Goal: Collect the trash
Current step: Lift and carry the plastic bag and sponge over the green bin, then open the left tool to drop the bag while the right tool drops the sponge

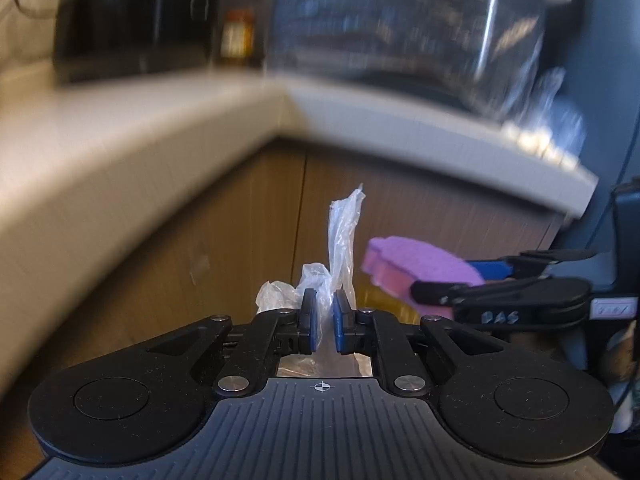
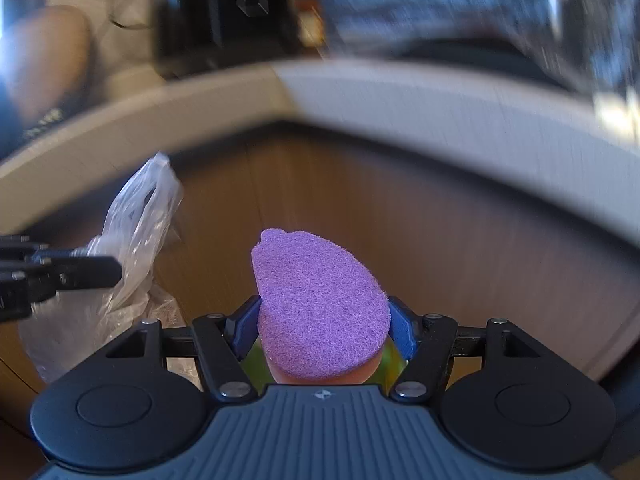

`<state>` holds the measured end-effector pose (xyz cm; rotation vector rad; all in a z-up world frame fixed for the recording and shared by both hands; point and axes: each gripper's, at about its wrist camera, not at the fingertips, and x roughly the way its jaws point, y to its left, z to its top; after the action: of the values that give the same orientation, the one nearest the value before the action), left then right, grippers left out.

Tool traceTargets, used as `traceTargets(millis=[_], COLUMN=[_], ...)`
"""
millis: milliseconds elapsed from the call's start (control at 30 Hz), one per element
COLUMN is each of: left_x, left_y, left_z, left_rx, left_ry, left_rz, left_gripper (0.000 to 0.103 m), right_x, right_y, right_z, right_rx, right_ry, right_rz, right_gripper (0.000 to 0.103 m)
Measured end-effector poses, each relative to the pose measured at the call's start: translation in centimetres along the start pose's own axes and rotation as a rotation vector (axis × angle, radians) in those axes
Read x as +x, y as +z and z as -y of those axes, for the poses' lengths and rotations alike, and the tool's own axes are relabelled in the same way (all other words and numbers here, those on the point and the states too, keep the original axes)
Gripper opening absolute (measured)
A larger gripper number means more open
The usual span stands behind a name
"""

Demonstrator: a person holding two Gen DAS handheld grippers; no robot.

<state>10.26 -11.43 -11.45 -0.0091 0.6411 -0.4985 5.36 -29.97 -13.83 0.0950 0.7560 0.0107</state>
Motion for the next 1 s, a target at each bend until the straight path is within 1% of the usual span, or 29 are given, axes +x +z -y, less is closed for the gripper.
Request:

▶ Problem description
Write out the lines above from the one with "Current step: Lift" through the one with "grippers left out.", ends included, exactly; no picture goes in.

▶ Reply to the task
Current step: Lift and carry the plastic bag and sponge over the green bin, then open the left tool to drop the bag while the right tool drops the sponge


`<state>` holds the measured end-effector pose (xyz cm; rotation vector rad; all in a z-up world frame fixed for the recording and shared by both hands; point and axes: each gripper's, at about its wrist camera, not at the fingertips, and x roughly the way its jaws point, y to its left, z to its top; after the action: of the values that give the same orientation, the one nearest the value before the action), left then right, grippers left out.

The exercise has no further content.